■ **REQUIREMENT**
The required answer is a copy of each line in the entries below that includes "stayed".

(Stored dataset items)
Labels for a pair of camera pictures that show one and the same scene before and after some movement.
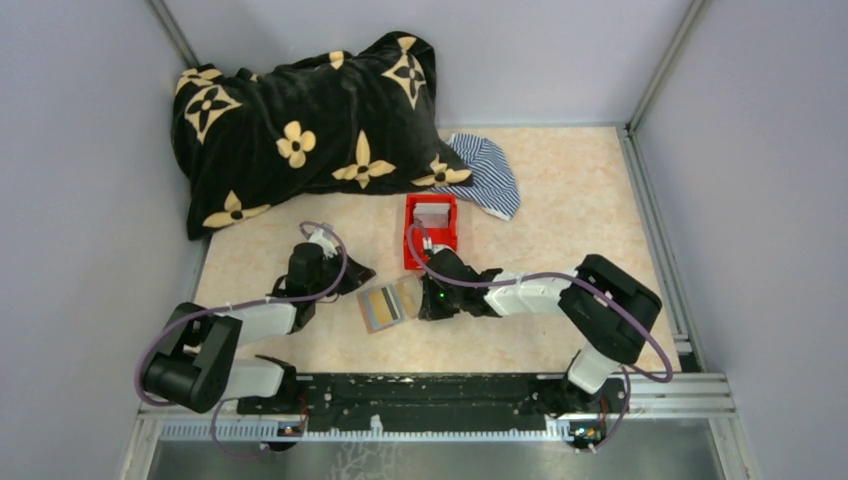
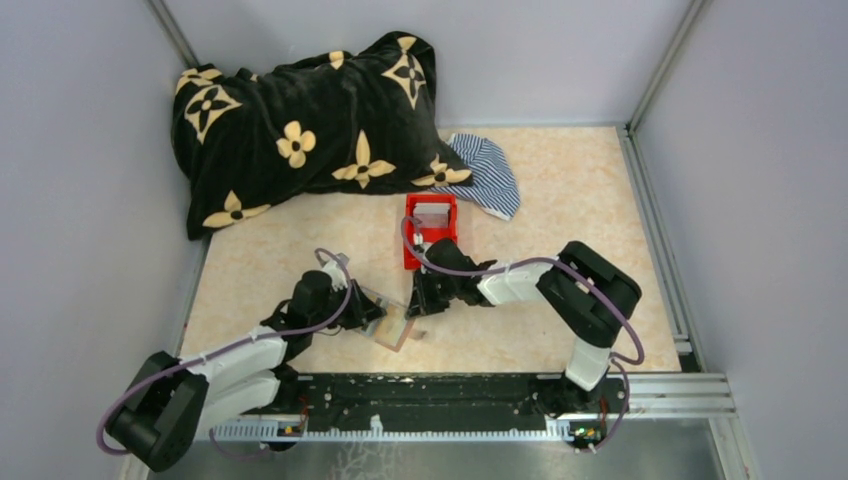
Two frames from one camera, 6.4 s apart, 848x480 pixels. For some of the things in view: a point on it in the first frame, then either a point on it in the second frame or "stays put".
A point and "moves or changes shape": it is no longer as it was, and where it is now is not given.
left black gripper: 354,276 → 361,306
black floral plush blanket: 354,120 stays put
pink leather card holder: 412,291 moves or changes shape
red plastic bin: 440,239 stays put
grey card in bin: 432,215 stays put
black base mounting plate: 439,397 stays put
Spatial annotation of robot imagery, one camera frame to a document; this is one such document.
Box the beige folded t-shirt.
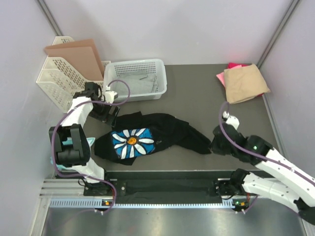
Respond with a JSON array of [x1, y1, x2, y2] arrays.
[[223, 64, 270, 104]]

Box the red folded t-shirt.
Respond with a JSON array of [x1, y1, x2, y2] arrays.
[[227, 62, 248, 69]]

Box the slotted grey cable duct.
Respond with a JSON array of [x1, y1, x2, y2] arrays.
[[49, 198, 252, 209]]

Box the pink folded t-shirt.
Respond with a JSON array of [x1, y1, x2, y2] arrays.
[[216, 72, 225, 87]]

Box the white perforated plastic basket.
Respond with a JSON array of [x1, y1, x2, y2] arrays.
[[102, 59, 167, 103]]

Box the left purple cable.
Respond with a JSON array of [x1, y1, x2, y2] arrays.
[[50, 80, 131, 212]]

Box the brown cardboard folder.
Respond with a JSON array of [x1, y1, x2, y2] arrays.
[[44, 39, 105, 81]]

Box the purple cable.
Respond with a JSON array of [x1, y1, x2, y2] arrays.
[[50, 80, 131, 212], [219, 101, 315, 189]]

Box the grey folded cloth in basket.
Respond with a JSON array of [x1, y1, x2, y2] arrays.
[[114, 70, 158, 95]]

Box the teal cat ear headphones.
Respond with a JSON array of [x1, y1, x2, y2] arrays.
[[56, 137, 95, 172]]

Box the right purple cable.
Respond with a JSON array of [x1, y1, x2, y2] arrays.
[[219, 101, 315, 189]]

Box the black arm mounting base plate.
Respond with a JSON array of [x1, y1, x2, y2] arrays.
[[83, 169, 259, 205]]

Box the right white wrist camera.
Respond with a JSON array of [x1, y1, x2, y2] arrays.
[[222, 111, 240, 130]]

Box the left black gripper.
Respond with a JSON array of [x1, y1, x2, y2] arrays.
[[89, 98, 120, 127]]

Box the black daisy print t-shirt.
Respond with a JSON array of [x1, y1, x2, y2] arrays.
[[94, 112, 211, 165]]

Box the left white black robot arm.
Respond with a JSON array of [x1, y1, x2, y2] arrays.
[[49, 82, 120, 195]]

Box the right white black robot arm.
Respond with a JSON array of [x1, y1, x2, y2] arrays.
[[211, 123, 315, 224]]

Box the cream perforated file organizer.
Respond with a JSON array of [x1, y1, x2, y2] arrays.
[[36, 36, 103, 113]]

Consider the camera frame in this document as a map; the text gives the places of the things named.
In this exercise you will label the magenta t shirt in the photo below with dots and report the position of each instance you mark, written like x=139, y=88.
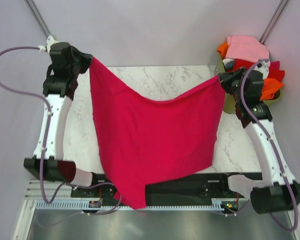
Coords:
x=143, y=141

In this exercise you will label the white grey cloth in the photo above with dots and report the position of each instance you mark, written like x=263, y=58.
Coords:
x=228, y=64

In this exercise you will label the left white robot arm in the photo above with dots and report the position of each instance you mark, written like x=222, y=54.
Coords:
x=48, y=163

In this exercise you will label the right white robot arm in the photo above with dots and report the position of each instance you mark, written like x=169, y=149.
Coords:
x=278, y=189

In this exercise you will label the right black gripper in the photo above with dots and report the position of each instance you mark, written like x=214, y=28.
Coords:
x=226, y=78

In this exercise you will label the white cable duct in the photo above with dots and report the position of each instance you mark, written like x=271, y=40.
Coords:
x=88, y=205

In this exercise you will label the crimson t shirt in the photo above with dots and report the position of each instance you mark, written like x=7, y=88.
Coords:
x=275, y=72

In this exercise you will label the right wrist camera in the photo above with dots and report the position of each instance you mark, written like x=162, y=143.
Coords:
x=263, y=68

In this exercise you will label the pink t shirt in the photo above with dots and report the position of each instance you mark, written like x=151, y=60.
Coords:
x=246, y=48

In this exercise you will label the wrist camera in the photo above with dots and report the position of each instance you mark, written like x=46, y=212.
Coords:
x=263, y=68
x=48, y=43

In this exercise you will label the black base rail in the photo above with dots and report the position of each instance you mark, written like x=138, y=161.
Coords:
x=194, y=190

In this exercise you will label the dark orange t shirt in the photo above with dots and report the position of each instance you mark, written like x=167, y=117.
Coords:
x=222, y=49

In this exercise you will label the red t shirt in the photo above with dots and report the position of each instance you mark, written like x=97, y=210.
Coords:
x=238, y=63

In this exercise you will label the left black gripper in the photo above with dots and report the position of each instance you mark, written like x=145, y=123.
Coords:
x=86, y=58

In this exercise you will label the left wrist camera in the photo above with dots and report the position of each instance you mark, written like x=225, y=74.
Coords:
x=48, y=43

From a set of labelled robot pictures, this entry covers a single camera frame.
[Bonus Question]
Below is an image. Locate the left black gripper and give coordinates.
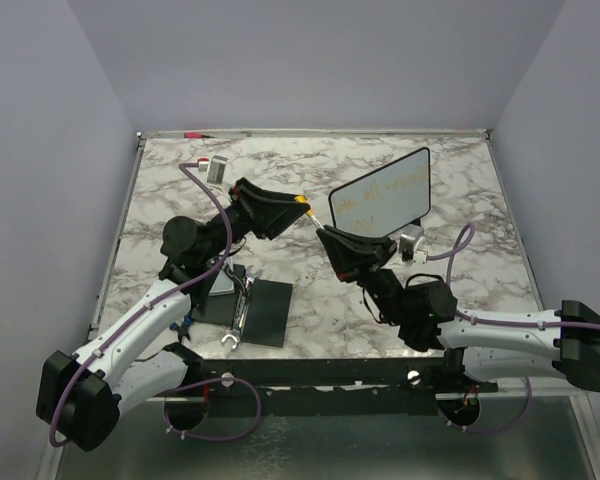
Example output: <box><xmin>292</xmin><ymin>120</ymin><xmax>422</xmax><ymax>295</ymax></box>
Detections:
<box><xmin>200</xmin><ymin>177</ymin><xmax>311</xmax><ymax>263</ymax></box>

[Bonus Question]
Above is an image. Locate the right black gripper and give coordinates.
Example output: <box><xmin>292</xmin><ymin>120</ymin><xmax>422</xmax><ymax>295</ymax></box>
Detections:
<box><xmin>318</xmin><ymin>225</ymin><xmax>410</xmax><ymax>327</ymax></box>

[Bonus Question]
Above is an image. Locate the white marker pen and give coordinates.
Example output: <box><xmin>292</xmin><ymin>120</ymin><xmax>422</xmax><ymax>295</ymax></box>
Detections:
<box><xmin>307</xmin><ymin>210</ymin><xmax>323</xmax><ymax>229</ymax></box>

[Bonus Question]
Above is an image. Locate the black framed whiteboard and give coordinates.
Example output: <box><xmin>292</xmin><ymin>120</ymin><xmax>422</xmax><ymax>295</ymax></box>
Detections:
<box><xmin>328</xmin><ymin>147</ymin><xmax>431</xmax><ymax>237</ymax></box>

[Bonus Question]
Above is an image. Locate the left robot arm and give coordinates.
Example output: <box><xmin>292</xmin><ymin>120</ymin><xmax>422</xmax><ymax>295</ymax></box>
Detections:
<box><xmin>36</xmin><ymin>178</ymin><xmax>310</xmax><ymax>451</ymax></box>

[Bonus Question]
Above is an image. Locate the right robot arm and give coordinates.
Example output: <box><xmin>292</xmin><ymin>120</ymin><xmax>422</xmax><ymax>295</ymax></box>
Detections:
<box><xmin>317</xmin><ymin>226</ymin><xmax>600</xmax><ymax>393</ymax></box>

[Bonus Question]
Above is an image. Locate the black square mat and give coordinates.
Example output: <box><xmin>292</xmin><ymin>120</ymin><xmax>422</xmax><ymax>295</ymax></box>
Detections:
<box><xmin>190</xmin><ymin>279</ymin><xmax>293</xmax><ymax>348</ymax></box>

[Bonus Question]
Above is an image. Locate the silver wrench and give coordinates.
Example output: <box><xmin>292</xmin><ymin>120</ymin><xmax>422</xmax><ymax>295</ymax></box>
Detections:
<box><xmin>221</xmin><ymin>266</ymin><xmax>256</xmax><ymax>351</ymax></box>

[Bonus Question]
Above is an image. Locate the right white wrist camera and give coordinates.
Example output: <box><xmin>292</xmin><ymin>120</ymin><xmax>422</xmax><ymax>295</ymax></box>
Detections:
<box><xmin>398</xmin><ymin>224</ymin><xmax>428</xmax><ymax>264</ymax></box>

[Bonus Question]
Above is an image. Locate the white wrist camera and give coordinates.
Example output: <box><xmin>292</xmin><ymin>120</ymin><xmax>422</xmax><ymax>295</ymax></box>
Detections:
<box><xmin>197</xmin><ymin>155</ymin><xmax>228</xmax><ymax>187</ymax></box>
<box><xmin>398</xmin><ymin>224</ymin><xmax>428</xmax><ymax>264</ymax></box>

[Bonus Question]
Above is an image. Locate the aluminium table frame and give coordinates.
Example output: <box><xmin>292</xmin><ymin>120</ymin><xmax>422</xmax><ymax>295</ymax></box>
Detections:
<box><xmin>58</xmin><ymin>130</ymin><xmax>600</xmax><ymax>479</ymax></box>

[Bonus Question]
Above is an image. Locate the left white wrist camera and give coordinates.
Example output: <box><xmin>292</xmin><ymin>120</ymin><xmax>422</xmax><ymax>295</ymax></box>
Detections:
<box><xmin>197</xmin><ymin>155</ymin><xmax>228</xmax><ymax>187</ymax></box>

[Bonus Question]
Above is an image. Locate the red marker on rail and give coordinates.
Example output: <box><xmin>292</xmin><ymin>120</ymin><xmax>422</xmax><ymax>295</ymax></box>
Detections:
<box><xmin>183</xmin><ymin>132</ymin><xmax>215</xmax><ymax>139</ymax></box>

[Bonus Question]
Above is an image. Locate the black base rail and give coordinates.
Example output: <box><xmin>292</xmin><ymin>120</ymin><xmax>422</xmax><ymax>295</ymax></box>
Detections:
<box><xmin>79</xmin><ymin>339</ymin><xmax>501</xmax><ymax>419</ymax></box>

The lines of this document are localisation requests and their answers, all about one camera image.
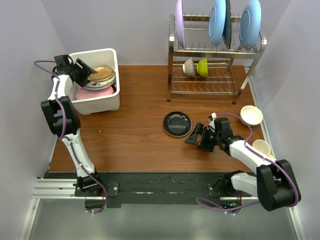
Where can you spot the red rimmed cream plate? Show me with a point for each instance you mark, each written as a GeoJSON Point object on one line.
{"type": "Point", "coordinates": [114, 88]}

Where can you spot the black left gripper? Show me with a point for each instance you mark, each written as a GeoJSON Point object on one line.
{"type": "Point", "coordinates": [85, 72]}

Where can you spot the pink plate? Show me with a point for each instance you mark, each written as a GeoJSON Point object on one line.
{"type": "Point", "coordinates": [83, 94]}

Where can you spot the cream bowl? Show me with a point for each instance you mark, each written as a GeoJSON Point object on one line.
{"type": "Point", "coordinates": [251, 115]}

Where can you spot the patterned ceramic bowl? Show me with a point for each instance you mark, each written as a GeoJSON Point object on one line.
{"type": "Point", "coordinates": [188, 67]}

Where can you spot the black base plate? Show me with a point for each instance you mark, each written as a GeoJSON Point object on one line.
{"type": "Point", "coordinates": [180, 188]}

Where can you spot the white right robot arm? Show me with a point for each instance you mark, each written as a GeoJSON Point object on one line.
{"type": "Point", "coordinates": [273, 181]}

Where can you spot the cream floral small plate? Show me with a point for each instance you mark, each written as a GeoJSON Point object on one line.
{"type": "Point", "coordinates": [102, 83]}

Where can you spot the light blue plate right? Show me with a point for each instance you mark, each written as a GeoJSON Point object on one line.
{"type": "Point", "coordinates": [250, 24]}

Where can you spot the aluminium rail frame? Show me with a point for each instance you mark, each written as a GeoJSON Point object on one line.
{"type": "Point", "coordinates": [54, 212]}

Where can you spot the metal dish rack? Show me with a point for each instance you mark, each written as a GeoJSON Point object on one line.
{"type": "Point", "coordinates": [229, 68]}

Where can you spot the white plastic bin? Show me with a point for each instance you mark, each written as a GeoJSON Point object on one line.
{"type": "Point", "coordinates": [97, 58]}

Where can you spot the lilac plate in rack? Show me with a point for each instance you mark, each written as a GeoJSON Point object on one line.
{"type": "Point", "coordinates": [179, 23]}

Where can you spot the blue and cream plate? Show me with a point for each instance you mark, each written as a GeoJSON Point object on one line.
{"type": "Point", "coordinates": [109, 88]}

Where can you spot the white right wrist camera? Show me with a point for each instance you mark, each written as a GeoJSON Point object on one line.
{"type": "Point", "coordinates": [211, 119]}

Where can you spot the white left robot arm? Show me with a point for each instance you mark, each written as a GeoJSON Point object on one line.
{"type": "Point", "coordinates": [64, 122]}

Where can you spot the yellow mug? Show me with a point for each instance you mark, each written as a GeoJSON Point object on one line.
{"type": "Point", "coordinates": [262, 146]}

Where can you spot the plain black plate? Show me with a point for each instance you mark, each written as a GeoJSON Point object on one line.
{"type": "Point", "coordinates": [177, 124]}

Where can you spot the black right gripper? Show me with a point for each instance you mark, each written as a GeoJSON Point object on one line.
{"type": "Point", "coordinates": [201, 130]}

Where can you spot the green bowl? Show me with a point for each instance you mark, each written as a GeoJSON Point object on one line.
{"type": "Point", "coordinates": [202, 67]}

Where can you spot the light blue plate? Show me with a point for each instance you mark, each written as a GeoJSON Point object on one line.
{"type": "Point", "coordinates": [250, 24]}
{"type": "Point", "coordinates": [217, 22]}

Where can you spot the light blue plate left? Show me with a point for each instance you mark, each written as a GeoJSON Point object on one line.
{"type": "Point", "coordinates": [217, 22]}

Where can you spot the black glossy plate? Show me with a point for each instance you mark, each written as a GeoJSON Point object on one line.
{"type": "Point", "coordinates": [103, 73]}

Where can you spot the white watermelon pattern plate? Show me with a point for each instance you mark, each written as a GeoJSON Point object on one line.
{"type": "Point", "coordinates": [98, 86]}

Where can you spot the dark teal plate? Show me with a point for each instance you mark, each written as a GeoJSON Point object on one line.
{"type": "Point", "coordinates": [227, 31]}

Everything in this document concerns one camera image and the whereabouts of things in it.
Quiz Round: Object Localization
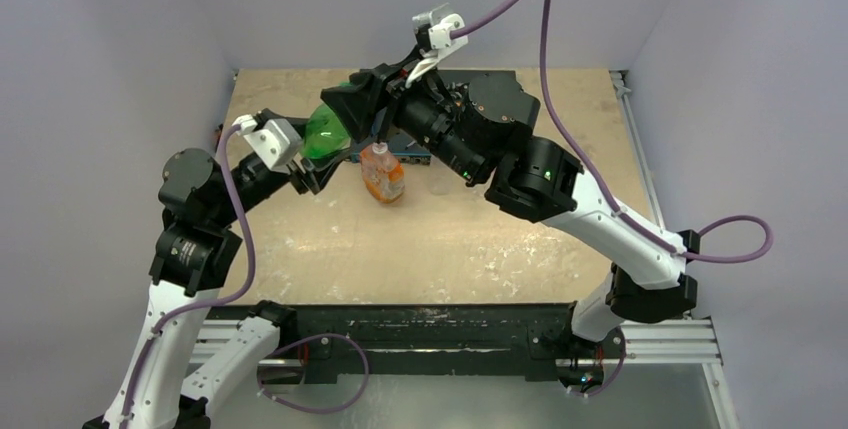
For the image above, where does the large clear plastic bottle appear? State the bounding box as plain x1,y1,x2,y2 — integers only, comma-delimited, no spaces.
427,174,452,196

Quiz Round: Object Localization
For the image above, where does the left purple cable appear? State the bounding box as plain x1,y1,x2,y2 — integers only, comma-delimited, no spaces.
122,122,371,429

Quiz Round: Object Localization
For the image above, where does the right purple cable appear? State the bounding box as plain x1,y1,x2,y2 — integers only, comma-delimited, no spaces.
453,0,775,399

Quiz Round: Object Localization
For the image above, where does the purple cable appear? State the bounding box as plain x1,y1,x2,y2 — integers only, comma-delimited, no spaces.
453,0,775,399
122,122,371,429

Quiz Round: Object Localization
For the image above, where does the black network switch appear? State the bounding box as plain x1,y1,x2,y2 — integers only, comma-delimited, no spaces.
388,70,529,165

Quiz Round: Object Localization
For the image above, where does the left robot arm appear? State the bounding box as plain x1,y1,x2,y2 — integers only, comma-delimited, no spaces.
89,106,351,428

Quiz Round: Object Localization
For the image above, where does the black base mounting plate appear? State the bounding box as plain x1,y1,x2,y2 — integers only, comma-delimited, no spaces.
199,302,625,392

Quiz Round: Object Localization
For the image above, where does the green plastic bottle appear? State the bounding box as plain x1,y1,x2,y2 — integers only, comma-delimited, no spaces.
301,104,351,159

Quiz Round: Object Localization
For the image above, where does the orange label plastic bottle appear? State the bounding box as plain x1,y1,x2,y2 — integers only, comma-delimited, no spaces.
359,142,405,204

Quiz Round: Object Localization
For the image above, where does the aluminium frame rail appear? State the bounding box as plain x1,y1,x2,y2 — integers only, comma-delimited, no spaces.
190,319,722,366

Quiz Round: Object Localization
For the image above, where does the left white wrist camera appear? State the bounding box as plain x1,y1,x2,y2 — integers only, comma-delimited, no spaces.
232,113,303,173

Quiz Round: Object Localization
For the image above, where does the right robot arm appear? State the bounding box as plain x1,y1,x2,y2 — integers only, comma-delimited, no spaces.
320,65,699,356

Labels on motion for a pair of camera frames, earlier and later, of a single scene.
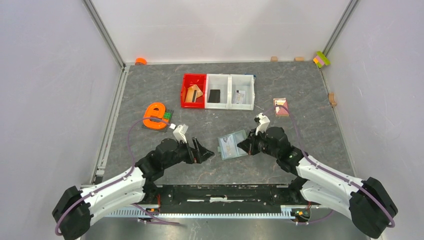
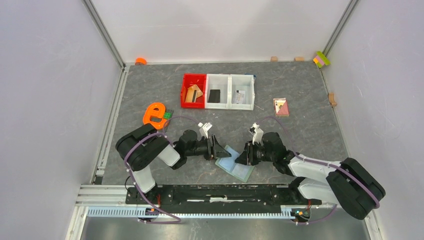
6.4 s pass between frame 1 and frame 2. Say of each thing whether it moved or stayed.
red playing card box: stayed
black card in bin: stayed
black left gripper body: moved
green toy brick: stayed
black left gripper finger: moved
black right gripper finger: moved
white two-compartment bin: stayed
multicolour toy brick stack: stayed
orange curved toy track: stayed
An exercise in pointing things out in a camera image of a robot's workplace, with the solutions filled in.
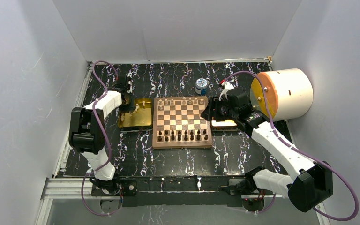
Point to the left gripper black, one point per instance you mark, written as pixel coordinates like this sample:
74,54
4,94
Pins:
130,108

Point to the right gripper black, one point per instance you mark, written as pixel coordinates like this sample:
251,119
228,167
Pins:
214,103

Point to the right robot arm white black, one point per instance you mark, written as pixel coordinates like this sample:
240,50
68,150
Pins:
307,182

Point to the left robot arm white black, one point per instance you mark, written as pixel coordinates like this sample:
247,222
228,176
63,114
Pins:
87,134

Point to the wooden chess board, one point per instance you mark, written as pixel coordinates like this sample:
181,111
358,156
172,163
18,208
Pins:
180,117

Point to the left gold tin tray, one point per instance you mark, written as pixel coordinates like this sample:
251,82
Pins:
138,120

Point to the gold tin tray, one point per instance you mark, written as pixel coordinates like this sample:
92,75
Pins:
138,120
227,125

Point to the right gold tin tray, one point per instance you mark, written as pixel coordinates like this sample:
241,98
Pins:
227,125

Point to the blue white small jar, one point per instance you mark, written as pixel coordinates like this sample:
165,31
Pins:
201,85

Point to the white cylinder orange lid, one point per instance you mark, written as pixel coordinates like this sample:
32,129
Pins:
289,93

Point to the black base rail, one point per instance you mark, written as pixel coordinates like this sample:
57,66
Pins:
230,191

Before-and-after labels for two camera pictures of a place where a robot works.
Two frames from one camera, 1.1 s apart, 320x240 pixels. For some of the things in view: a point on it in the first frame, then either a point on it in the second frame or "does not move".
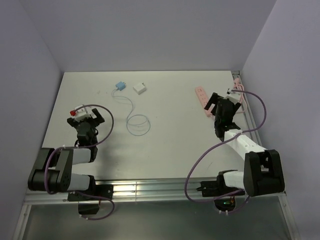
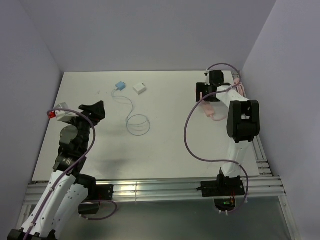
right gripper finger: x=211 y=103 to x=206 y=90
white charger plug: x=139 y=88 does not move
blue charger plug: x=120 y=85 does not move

■ **TASK OUTPUT**
6.4 s pass between frame 1 and frame 2. Say of each thing whether it moved or stayed.
red playing card box: stayed
black card in bin: stayed
green toy brick: stayed
white two-compartment bin: stayed
multicolour toy brick stack: stayed
orange curved toy track: stayed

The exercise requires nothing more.